Recent Form 8-K current reports furnished by Las Vegas Sands include quarterly results of operations for periods such as the quarters ended June 30, 2025 and September 30, 2025. In these filings, the company attaches press releases that discuss net revenue, operating income, net income and non-GAAP measures like adjusted net income, adjusted earnings per diluted share and consolidated adjusted property EBITDA, along with explanations of why management uses these metrics and reconciliations to the most directly comparable GAAP measures.

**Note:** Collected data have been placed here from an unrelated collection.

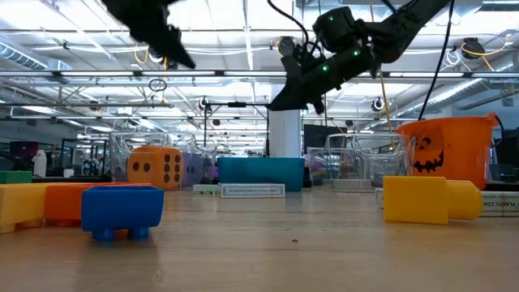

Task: Pick & Place Toys
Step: Put the blue deck of cards into the right transparent bin

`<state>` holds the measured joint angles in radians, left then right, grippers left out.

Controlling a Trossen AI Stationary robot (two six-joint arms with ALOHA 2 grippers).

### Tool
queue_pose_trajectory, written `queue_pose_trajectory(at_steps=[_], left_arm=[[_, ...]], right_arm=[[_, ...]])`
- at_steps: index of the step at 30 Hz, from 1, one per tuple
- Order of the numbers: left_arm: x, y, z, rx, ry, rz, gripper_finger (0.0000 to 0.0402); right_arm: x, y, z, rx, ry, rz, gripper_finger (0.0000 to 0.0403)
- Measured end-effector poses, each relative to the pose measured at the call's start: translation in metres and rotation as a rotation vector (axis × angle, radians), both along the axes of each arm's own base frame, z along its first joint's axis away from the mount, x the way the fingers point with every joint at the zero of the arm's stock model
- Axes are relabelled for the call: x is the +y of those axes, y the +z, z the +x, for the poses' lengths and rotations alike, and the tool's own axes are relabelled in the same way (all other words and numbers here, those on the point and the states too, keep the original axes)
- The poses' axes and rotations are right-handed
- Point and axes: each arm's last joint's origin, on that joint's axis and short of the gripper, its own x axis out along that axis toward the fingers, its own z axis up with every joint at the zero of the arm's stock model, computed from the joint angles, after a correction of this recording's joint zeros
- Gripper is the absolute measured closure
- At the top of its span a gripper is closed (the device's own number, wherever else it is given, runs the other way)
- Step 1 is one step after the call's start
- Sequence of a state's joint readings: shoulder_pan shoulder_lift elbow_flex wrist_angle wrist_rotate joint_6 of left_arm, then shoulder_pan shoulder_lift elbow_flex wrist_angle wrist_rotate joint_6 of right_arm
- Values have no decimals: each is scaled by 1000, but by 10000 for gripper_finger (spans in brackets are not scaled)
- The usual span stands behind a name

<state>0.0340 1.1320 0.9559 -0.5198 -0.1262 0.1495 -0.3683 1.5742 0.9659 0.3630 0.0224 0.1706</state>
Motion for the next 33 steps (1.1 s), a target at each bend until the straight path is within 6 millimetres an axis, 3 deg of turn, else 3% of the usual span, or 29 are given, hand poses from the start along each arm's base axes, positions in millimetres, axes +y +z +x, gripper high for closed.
queue_pose_trajectory(at_steps=[6, 9, 14, 18, 33], left_arm=[[-1, -56, -1, -23, -3, -35, 144], [-2, -80, -3, -143, -11, -85, 144], [-8, -102, -10, -376, -59, -173, 144], [-9, -107, -15, -479, -68, -185, 144], [-9, -106, -16, -494, -68, -185, 144]], right_arm=[[-14, 0, -6, 18, -19, 17, 400], [-12, -1, -5, 27, -3, 1, 402], [-3, 1, -1, 23, 38, -37, 393], [7, 5, 4, -20, 69, -60, 381], [47, 12, 18, -62, 208, -163, 343]])
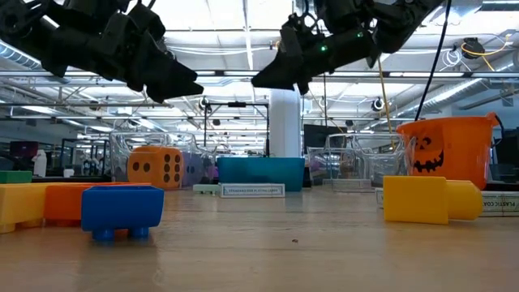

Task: Pick & Place Toys
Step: Put the blue deck of cards into the right transparent bin

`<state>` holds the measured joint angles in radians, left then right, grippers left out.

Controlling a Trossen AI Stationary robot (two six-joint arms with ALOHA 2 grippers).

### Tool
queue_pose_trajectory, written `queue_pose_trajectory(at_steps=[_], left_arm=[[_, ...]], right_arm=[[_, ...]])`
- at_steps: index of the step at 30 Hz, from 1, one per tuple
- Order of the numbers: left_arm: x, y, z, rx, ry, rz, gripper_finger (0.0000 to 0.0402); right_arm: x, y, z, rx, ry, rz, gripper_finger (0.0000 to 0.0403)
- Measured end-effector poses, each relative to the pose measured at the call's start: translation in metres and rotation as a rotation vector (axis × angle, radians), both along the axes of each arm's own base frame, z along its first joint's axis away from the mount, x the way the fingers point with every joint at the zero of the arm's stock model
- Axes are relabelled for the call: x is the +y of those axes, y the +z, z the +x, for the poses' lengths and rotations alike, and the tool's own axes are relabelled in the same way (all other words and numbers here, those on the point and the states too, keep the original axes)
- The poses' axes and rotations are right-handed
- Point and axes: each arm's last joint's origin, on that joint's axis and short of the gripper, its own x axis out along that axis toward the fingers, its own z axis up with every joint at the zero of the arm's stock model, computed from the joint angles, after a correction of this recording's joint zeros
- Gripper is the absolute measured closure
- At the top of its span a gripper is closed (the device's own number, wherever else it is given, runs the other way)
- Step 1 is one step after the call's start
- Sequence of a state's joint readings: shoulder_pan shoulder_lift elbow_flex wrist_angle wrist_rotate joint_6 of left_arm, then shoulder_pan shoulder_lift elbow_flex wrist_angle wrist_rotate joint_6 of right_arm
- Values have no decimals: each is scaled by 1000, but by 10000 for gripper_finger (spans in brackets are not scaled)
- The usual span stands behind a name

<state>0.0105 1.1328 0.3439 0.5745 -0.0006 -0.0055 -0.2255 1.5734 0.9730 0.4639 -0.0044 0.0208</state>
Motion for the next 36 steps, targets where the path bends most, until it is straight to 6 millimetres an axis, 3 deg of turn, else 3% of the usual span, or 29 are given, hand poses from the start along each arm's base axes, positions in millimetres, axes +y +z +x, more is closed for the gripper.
queue_pose_trajectory(at_steps=[15, 25, 32, 36], left_arm=[[0, 0, 0, 1, 0, 0, 144], [0, 0, 0, -4, 1, 1, 144], [0, 0, 0, -4, 1, 1, 144], [0, 0, 0, -4, 1, 1, 144]], right_arm=[[8, 13, 4, -127, 26, -46, 342], [8, 12, 4, -106, 37, -118, 344], [9, 12, 4, -116, 30, -40, 344], [18, 9, 5, -94, 133, -47, 344]])
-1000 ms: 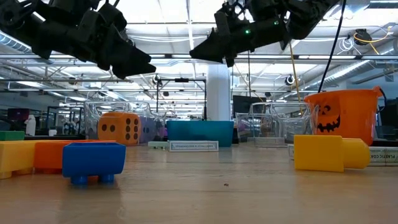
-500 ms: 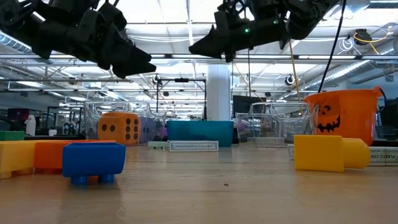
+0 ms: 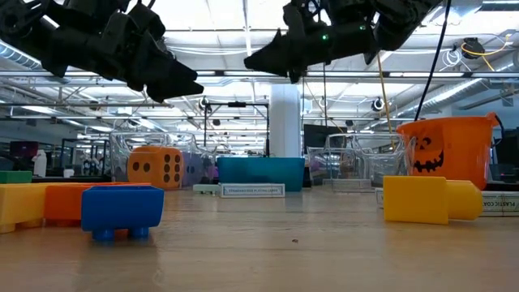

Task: Pick & Place Toys
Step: Put the blue deck of cards into the right transparent bin

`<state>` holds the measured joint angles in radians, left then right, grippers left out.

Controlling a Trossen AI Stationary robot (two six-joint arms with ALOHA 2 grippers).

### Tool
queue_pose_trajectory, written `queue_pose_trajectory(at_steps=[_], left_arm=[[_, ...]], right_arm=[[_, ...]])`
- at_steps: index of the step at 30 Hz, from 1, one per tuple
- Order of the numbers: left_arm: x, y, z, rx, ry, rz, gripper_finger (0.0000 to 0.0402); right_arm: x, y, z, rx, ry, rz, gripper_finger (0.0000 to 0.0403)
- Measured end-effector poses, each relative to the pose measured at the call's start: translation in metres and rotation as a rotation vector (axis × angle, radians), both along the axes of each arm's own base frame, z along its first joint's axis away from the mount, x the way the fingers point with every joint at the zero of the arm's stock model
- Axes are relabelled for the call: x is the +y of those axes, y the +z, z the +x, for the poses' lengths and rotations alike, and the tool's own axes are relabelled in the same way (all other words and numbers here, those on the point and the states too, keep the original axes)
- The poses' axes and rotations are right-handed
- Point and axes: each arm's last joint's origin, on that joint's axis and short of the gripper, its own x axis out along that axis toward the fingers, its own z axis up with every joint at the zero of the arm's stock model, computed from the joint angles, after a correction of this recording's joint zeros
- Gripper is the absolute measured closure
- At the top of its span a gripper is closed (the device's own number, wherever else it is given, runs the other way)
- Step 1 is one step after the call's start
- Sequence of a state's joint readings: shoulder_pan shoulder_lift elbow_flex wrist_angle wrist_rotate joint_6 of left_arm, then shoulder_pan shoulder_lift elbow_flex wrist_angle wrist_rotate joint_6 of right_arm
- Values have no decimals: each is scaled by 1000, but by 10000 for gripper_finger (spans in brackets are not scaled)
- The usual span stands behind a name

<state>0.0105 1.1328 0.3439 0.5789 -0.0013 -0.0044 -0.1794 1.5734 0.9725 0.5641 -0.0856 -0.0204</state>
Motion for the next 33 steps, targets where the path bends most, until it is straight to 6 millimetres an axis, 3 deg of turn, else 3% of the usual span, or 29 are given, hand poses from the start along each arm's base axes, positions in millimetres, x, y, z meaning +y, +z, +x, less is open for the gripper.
queue_pose_trajectory(at_steps=[9, 20, 28, 33], left_arm=[[0, 0, 0, 0, 0, 0, 144], [0, 2, 0, -16, 4, -20, 144], [0, 5, 1, -56, 31, -159, 144], [0, 8, 1, -84, 27, -156, 144]], right_arm=[[44, 6, 5, -62, 137, -6, 344], [100, -11, 2, 284, 219, -130, 344], [113, -25, -6, 400, 262, -131, 342], [110, -25, -6, 399, 241, -94, 313]])
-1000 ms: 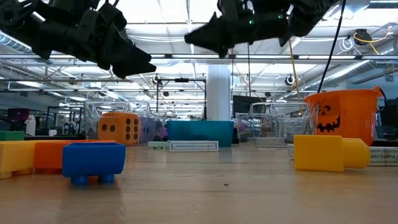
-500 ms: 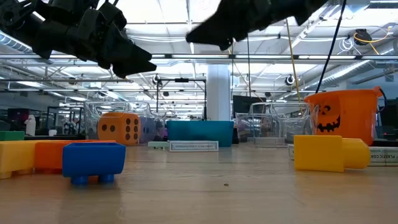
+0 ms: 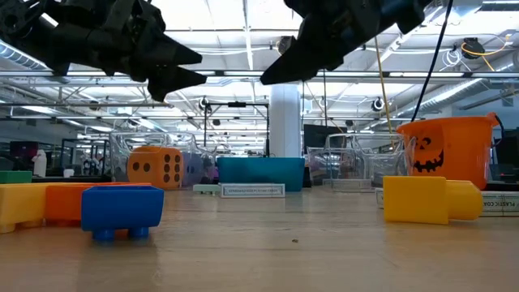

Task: Pick & Place Toys
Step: Put the blue deck of cards into the right transparent bin

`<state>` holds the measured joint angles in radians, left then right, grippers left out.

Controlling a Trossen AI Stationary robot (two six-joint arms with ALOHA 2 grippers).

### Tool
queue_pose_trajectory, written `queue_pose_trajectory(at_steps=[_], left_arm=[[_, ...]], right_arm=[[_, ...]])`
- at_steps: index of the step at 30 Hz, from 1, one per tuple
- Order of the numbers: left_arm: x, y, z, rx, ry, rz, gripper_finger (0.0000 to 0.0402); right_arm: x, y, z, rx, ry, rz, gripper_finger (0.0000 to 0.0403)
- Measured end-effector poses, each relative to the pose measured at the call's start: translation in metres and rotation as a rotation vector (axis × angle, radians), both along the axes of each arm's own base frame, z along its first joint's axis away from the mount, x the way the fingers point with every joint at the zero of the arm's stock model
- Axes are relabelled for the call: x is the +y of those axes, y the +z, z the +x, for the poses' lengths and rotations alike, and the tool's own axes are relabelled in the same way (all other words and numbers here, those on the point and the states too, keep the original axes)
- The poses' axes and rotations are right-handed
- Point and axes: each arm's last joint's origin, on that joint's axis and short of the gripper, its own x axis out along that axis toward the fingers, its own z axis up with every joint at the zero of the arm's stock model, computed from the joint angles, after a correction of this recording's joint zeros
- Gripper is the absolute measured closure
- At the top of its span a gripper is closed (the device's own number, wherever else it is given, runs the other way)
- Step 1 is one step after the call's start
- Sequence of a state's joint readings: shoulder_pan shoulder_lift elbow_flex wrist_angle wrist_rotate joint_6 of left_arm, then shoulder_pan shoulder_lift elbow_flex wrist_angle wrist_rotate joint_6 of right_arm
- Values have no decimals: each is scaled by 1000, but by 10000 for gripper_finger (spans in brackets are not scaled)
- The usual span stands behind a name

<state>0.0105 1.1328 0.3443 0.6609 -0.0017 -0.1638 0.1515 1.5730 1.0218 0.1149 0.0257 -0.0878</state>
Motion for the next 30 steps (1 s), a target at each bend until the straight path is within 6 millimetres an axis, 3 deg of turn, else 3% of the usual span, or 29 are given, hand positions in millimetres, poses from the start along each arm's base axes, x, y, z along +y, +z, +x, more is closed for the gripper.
queue_pose_trajectory(at_steps=[5, 10, 18, 23, 30], left_arm=[[0, -1, 0, 12, -3, 20, 144], [0, 1, -1, 4, -13, 91, 144], [0, 25, -17, -108, -12, 155, 144], [0, 38, -32, -144, -9, 162, 144], [-1, 42, -49, -104, -13, 159, 144]], right_arm=[[-7, 0, 1, -3, -7, -20, 246], [-26, 1, 4, -21, -51, -42, 170], [-63, -22, 22, -33, -76, 30, 77], [-77, -42, 31, -14, -99, 37, 56], [-80, -60, 47, 113, -44, 85, 66]])
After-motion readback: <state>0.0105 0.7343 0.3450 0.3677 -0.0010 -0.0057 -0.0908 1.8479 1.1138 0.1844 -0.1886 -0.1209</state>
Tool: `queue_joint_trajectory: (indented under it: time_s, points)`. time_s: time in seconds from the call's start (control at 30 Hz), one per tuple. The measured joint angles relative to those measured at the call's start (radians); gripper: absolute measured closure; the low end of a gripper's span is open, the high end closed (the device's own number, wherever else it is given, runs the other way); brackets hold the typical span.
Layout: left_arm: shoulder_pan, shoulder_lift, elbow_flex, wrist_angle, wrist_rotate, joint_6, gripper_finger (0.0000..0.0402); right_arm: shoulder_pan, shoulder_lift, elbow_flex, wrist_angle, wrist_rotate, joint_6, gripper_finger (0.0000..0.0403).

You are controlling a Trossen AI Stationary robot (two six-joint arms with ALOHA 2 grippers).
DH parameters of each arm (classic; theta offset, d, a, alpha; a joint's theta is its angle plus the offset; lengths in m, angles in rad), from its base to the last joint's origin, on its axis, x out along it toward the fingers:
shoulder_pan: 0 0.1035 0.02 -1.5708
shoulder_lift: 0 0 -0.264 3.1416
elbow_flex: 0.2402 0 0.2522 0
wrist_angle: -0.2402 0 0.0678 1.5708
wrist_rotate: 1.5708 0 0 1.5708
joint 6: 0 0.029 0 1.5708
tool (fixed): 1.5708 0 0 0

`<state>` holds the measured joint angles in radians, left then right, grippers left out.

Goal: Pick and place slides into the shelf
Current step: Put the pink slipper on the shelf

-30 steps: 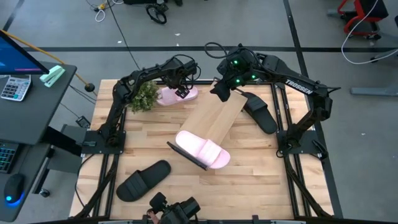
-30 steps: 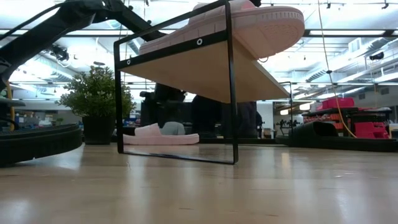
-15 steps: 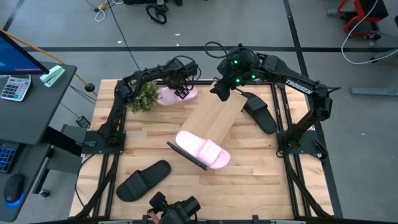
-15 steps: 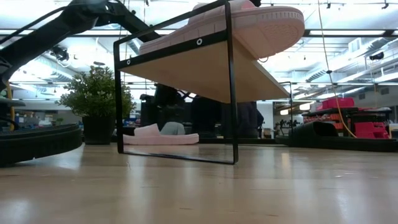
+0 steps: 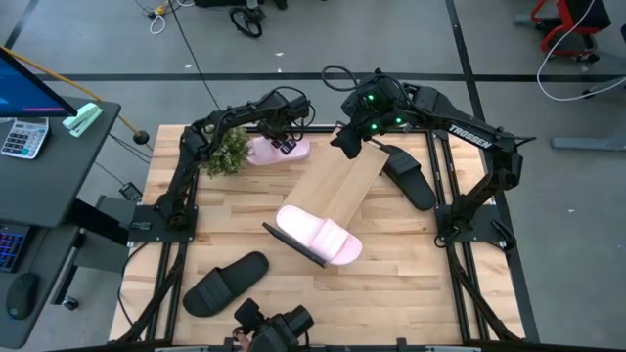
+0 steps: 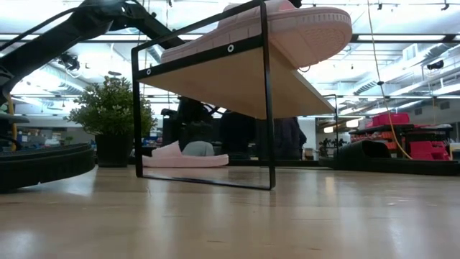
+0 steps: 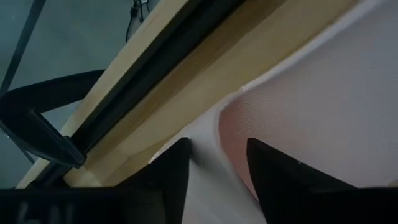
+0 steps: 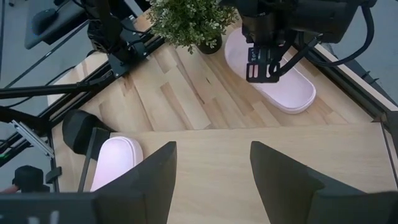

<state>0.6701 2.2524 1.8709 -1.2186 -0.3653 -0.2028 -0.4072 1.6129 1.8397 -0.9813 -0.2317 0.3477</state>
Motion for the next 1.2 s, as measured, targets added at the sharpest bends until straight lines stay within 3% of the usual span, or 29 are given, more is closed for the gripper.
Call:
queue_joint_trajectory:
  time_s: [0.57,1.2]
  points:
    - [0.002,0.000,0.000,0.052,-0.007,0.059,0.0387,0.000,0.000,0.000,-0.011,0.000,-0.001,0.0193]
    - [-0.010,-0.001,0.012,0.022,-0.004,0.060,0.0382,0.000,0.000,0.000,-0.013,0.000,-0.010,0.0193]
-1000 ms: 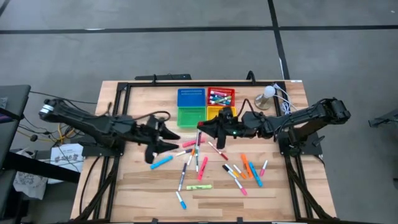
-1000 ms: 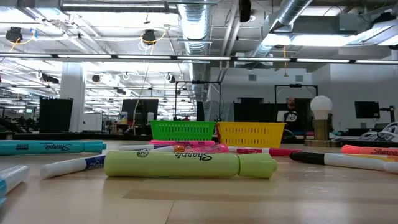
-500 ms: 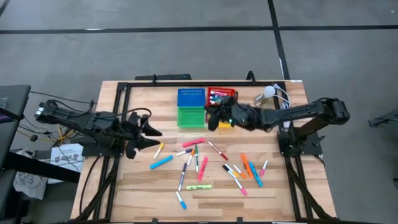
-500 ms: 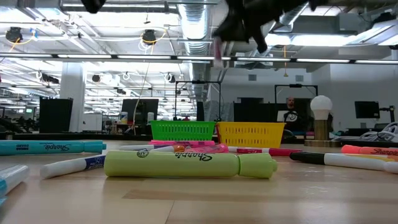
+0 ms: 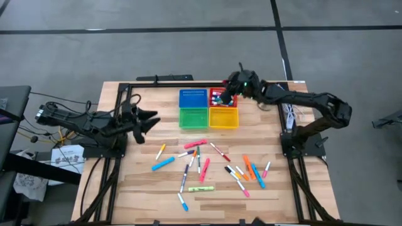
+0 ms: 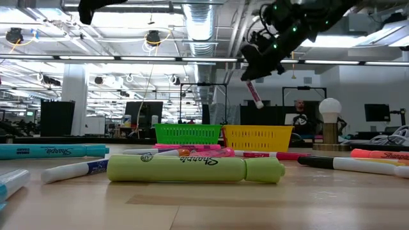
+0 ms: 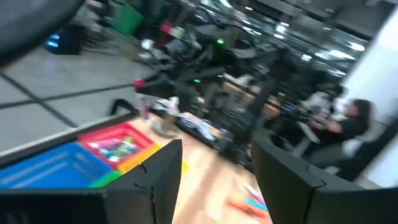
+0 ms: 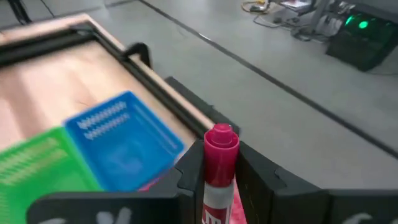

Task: Pick & Place Markers
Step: Put the red thick dry erase marker into the red bin

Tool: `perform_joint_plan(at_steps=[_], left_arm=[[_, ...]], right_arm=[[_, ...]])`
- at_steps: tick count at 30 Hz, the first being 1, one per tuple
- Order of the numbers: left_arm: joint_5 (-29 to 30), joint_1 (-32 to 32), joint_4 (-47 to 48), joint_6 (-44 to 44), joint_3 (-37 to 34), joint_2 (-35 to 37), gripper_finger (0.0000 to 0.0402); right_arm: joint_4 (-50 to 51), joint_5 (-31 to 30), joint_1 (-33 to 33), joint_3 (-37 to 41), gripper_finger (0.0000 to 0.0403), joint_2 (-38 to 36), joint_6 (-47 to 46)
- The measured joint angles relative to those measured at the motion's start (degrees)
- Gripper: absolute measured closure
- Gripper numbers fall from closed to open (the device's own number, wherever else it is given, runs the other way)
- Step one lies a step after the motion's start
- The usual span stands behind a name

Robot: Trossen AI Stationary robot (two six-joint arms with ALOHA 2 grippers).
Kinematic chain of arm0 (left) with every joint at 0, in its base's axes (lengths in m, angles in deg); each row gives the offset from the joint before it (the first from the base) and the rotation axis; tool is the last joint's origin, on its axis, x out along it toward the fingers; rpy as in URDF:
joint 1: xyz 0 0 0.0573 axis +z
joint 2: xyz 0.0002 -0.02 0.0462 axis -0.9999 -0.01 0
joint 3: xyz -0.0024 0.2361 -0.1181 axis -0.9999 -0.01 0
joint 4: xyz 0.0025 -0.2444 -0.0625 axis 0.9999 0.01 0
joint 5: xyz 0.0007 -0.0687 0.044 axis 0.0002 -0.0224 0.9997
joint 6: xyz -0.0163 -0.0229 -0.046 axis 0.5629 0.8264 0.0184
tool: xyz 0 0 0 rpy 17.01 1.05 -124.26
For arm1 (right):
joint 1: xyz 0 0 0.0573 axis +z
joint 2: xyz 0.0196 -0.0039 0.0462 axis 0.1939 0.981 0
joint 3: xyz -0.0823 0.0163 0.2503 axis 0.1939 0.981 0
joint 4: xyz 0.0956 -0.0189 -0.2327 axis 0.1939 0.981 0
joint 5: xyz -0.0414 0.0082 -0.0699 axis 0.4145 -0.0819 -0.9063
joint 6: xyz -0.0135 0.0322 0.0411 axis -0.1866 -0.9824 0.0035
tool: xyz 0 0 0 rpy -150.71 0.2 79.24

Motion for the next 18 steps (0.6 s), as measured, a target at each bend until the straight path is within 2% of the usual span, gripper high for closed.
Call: perform_joint_plan(at_steps=[6,13,18], left_arm=[[0.8,3.7,-0.1,0.0,0.0,-2.3,0.0211],[0.2,7.0,-1.4,1.8,0.0,-5.6,0.0211],[0.1,7.0,-2.0,3.3,0.0,-6.6,0.0211]], right_arm=[[1.6,6.6,-5.1,0.0,0.0342,4.3,7.5],[6.6,11.9,-4.7,-4.3,0.0342,9.2,12.5],[12.0,12.6,-4.4,-9.5,0.0336,12.7,15.2]])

Other 8-K filings disclose additional corporate events, such as changes related to the board of directors at Sands China Ltd. and information about an executive’s planned sales of company stock in connection with a role transition. The cover pages of these filings confirm key registration details, including the LVS trading symbol and exchange listing.
By reviewing Las Vegas Sands’ SEC filings, investors can examine the company’s financial statements, management’s discussion of performance, descriptions of its integrated resort portfolio and disclosures about capital allocation, debt financing and ownership interests in subsidiaries such as Sands China Ltd. AI-powered tools on this page can help summarise lengthy exhibits and highlight key points from results releases and other current reports, making it easier to understand the implications of each filing.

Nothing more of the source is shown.